### Your objective
Below, locate the line that contains "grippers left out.". Repeat exactly from that line to the line that contains "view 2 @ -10", inclusive, leaving out the pictures.

### Recorded data

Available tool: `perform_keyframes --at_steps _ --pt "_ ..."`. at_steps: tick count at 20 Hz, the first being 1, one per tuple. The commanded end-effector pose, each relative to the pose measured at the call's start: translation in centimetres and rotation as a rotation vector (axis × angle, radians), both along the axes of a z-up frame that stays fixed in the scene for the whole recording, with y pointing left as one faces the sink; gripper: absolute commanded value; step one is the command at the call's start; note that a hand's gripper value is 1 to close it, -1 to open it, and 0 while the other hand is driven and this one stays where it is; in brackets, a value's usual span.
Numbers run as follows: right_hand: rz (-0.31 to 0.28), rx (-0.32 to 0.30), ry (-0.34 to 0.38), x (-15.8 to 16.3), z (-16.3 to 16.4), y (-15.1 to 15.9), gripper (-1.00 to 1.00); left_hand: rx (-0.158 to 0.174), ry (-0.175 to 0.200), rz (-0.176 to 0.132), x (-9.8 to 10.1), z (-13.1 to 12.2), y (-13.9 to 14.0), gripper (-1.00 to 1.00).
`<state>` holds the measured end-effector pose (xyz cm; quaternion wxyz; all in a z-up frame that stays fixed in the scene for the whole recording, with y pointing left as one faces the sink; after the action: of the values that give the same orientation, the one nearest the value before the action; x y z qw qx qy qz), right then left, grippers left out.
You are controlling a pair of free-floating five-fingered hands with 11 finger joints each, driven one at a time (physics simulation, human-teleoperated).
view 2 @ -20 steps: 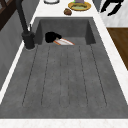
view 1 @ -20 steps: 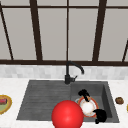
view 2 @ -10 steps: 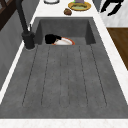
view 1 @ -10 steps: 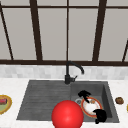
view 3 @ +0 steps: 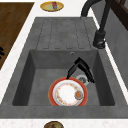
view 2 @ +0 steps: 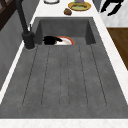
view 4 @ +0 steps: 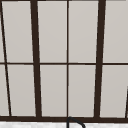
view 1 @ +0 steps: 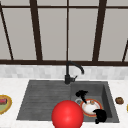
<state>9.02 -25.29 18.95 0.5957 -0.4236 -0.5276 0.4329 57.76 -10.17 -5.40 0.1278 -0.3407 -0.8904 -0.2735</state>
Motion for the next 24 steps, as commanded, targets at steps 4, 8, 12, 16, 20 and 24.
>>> perform_keyframes --at_steps 4,8,12,16,20,24 --pt "0.000 0.000 0.000 0.0 0.0 0.0 0.00 0.083 0.007 0.087 -0.6 1.0 1.3 -1.00" --pt "0.000 0.000 0.000 0.0 0.0 0.0 0.00 0.148 -0.002 0.105 -1.7 1.4 0.8 -1.00" --pt "0.000 0.000 0.000 0.0 0.0 0.0 0.00 0.195 -0.033 0.079 -2.2 1.6 -1.1 -1.00" --pt "0.000 0.000 0.000 0.0 0.0 0.0 0.00 0.201 -0.054 0.067 -2.1 0.8 -4.0 -1.00" --pt "0.000 0.000 0.000 0.0 0.0 0.0 0.00 0.247 -0.011 0.066 -3.5 -1.1 -5.8 -1.00" --pt "0.000 0.000 0.000 0.0 0.0 0.0 0.00 0.312 -0.007 0.065 -4.8 -1.7 -7.3 -1.00"
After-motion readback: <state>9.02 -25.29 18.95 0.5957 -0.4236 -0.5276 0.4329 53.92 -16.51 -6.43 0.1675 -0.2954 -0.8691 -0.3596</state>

### Solution to this exercise
`<state>` holds the measured end-effector pose (xyz cm; quaternion wxyz; all in a z-up frame that stays fixed in the scene for the whole recording, with y pointing left as one faces the sink; after the action: of the values that give the same orientation, the one nearest the value before the action; x y z qw qx qy qz), right then left, grippers left out.
You are controlling a pair of free-floating five-fingered hands with 11 finger joints each, driven one at a time (physics simulation, human-teleoperated).
view 2 @ -20 steps: 
view 1 @ -20 steps: 
view 2 @ -10 steps: 

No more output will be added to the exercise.